Autores principais:Ferreira, Marina Colaço
Assunto:Veículos aéreos não tripulados Problemas de roteamento dinâmico de veículos Problemas dinâmicos de Job Shop Regras de sequenciamento Simulação Teses de mestrado - 2015
Ano:2015
País:Portugal
Tipo de documento:dissertação de mestrado
Tipo de acesso:acesso aberto
Instituição associada:Universidade de Lisboa
Idioma:português
Origem:Repositório da Universidade de Lisboa
Descrição
Resumo:A utilização de Veículos Aéreos Não Tripulados (VANTs) em operações militares e civis tem aumentado significativamente comparada com os meios tripulados, em virtude da sua facilidade e versatilidade de emprego, baixos custos de operação e manutenção e redução do risco para a vida humana. A Marinha Portuguesa iniciou a integração destes meios como complemento dos atuais meios de vigilância, permitindo aumentar a sua capacidade de resposta em diferentes tipos de missões, nomeadamente na área de surveillance onde se destacam: missões de busca e salvamento; patrulha de área; monitorização e seguimento de navios ou embarcações com comportamento suspeito; monitorização e proteção de corredores de tráfego marítimo; segurança de portos; controlo da poluição; controlo da imigração e pesca ilegais; entre outras. Pretendendo dar um contributo na otimização da utilização destes meios, o presente trabalho baseou-se fundamentalmente nas missões de patrulha de área, onde um VANT opera com limites espaciais bem definidos. Ao longo do tempo, surgem vários alvos com movimento próprio, que acabarão por ultrapassar os limites da área de operações, impedindo a continuação ou mesmo o início da sua monitorização. Sendo importante que a monitorização dos alvos seja feita dentro da área de operações, é necessário determinar os que são considerados de maior importância e ordená-los segundo uma regra de prioridade. Por simulação, foram testadas cinco regras de prioridade em oito instâncias diferentes do problema, num total de mil alvos cada, sendo parâmetros diferenciadores de cada instância: a taxa de chegadas de novos alvos à área, a sua velocidade e a duração de processamento necessária.

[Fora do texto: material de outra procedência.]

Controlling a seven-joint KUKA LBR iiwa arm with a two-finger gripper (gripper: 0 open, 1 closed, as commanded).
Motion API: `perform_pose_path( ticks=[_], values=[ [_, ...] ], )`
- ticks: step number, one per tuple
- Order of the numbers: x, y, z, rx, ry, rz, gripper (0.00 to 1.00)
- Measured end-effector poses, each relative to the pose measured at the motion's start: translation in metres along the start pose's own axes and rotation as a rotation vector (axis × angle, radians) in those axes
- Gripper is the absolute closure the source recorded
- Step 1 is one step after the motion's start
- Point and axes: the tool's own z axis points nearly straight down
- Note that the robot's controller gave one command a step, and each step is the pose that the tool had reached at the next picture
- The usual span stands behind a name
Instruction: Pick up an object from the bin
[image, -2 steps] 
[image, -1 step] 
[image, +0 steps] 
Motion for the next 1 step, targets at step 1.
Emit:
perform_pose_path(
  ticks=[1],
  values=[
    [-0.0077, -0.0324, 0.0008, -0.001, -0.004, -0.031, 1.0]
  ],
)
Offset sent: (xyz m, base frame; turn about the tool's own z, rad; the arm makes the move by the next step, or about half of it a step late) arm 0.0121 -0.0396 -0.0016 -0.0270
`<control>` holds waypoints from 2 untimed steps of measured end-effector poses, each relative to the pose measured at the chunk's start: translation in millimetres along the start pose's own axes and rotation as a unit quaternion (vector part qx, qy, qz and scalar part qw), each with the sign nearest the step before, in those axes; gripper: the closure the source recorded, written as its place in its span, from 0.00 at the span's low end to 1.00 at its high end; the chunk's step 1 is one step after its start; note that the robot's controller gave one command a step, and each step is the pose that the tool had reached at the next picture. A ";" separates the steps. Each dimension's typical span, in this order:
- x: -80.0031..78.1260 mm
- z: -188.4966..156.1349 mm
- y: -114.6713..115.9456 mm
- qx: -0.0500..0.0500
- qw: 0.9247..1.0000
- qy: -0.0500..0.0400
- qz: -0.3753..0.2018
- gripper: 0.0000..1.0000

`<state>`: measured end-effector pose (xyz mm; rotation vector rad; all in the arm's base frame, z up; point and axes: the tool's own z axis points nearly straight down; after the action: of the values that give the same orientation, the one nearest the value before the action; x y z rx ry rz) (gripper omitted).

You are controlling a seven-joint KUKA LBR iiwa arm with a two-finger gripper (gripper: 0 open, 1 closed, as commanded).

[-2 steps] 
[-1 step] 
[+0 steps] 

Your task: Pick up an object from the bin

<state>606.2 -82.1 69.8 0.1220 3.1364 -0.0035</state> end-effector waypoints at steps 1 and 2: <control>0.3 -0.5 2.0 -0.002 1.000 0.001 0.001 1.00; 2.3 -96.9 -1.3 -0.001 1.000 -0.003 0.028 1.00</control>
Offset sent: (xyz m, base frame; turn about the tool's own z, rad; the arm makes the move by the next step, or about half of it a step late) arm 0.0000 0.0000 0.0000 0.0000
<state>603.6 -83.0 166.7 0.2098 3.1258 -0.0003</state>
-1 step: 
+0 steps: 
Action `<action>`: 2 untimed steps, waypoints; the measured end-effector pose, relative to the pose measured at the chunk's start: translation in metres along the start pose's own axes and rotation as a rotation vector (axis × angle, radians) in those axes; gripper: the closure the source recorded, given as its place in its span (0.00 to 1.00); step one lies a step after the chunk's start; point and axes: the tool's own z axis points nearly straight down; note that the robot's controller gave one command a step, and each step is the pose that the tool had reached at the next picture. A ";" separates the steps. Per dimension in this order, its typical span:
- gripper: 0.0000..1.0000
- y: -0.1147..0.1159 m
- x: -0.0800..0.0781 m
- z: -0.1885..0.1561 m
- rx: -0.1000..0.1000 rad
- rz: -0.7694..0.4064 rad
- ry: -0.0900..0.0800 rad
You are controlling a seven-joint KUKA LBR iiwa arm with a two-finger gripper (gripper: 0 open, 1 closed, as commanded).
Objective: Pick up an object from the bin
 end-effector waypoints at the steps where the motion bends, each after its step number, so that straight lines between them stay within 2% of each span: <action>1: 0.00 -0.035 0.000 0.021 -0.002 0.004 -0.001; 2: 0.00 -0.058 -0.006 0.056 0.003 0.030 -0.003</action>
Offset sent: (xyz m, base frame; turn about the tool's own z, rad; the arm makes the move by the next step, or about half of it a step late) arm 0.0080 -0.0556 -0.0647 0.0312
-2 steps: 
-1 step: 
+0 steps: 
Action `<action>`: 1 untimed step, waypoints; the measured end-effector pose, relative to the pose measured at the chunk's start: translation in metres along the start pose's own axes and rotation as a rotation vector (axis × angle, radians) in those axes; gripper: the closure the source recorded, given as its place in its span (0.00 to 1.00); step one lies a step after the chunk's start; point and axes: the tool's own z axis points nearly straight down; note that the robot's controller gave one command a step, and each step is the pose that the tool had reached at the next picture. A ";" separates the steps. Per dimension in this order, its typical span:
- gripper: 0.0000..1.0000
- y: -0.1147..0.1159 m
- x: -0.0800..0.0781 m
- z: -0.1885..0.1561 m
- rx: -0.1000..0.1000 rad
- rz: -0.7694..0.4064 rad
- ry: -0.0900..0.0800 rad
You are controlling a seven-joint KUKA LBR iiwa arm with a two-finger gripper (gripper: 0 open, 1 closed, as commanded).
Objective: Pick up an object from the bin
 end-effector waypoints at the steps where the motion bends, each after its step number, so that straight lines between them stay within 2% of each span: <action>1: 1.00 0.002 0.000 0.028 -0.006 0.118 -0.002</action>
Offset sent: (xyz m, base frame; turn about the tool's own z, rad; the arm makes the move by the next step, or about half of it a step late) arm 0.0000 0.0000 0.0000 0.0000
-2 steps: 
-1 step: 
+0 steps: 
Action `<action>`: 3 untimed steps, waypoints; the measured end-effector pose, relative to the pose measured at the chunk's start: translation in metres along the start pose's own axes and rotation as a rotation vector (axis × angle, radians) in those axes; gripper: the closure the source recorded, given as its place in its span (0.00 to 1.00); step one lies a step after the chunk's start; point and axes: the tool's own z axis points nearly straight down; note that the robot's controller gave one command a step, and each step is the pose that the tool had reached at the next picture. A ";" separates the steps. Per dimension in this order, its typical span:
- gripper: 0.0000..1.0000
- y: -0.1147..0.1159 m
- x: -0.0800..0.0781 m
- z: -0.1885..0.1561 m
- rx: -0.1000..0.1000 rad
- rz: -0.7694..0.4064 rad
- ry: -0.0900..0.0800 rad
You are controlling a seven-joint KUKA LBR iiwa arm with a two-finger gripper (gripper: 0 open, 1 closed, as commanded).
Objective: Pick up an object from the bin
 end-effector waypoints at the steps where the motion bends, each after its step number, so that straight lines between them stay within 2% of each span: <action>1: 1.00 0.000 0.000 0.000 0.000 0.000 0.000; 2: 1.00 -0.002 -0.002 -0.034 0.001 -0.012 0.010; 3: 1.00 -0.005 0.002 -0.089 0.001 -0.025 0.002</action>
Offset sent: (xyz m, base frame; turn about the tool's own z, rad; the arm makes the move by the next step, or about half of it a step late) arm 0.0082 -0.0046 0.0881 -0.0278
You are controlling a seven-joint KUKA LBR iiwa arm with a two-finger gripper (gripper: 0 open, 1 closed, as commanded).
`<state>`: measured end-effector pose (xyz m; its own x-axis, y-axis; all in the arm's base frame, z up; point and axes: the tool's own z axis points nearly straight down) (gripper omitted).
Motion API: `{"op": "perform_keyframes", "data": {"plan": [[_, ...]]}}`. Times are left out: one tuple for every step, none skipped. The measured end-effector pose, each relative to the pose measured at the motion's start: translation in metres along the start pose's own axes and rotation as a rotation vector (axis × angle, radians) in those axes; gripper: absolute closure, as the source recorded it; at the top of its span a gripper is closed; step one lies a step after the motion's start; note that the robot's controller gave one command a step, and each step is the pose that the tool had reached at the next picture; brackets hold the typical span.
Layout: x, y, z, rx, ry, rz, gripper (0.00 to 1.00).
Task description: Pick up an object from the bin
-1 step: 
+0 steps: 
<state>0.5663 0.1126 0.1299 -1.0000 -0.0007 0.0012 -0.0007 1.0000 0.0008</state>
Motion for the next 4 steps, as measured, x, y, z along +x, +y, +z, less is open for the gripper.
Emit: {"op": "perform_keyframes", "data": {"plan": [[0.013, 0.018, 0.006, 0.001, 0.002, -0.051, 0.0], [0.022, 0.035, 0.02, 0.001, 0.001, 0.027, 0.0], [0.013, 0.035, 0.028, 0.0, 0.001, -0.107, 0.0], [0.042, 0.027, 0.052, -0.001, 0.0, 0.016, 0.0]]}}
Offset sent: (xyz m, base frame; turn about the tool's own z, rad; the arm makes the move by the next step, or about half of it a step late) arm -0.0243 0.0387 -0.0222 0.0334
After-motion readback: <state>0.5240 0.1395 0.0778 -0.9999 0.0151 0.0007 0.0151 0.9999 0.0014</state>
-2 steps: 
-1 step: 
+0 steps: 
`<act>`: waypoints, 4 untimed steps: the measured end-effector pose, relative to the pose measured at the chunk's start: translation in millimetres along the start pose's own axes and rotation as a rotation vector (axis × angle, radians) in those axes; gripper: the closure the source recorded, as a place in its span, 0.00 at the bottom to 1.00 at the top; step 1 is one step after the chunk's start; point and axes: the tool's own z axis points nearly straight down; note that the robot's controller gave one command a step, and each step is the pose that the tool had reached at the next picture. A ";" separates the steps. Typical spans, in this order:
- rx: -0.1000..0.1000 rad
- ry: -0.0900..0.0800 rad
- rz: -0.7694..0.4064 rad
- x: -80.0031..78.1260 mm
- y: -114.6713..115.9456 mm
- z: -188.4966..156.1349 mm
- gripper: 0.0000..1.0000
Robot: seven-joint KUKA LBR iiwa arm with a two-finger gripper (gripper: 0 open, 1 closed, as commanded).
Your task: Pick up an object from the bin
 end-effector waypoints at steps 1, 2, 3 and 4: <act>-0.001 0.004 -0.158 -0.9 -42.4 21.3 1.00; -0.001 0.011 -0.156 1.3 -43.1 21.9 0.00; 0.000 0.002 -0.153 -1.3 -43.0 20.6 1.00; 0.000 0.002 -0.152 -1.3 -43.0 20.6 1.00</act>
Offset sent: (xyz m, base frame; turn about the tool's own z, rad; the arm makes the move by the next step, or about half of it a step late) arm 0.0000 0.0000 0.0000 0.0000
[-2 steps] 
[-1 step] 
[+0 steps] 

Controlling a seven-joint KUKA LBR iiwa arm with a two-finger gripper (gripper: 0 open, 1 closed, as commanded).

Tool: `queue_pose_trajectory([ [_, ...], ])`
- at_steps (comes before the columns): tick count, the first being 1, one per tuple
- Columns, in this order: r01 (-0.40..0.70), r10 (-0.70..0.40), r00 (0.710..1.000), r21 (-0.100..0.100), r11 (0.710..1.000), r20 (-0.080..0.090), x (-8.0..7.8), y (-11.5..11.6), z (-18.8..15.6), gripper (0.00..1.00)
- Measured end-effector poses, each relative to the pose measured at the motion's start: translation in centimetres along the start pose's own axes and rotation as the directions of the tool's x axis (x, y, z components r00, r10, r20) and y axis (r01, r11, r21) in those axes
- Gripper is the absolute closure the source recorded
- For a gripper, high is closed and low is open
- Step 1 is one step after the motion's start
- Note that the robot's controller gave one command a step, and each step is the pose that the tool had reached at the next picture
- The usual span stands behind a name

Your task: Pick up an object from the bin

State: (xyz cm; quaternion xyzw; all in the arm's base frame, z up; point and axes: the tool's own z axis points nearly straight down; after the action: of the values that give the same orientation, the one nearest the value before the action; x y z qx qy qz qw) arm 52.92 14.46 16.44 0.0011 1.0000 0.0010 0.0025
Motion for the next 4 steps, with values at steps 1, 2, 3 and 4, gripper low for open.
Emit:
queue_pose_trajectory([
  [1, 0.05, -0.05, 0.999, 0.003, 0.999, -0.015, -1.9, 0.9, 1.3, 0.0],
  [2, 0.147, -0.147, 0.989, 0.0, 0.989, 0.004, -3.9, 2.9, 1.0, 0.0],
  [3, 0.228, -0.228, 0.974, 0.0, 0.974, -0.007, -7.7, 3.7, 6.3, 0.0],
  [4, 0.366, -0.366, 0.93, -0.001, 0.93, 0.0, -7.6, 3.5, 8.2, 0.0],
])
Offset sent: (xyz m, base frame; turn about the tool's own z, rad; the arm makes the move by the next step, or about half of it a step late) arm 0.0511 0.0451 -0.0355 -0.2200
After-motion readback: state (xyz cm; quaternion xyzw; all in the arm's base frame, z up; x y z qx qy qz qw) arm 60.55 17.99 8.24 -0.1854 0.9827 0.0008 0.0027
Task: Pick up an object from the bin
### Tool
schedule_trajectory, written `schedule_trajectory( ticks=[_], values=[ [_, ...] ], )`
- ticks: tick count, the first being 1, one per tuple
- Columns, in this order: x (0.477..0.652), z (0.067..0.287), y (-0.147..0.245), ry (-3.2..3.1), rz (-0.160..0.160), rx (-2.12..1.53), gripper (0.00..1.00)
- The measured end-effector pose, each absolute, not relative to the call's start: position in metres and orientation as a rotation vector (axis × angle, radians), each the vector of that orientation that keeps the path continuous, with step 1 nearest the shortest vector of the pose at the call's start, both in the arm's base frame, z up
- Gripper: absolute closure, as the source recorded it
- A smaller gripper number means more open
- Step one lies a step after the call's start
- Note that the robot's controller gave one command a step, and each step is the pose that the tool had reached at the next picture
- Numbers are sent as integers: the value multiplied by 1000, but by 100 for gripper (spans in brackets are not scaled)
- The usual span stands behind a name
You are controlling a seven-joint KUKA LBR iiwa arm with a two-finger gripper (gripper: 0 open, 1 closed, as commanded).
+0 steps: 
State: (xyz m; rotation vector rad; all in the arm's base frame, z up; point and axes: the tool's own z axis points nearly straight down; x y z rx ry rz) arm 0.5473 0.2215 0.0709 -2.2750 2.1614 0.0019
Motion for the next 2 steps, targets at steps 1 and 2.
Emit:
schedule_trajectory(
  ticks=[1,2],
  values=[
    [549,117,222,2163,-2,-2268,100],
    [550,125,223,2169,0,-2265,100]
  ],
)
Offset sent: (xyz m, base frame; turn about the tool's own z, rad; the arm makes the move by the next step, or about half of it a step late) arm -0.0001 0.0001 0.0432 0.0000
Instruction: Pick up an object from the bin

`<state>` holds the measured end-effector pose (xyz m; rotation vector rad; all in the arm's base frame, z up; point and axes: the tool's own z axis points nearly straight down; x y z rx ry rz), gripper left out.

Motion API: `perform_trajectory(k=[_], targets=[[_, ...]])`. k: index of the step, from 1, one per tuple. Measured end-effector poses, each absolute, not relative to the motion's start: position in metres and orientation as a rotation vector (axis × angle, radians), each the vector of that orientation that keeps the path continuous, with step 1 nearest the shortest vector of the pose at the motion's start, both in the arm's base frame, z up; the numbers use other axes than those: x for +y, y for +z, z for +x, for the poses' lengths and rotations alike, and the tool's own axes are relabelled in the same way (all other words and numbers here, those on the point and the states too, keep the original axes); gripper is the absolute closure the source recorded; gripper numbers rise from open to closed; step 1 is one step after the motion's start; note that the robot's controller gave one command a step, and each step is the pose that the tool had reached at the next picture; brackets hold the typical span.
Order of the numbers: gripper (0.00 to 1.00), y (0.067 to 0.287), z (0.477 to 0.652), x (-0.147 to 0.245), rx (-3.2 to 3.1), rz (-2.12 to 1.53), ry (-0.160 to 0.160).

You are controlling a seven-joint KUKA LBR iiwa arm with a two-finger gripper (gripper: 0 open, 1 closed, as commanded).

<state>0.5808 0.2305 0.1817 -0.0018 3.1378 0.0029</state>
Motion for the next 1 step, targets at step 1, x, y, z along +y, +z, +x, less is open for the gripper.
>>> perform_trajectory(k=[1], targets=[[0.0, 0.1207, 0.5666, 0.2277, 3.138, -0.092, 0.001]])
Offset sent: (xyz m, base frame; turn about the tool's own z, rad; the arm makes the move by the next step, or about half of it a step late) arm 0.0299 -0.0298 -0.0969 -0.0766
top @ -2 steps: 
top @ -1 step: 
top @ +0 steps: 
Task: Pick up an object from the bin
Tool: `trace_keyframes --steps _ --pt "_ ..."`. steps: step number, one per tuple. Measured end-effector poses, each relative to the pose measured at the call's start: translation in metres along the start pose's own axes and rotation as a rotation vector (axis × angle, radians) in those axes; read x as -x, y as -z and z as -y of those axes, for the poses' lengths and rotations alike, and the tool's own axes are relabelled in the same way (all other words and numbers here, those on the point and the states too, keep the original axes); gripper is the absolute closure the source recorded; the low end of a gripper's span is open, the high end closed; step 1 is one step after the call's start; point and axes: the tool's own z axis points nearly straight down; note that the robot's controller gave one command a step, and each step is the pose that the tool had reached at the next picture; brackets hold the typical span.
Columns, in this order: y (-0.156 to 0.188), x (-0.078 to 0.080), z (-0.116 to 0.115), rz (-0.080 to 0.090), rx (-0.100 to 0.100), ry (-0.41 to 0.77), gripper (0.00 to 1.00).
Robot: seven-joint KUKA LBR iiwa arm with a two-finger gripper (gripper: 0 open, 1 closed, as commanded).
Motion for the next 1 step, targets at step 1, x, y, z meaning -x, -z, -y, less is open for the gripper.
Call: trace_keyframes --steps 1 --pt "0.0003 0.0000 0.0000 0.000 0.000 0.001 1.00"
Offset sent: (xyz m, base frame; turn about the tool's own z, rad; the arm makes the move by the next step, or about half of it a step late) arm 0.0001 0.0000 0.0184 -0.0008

Verificou-se que a distância ao ponto de interseção com o alvo e a duração de processamento, associados ao grau de importância atribuído, são atributos determinantes na ordenação. Foram obtidos bons resultados com regras de prioridade que têm estes atributos em consideração, quando comparadas com outras regras de prioridade mais simples e comuns na literatura, em particular quando a taxa de chegadas de novos alvos à área de operações é elevada.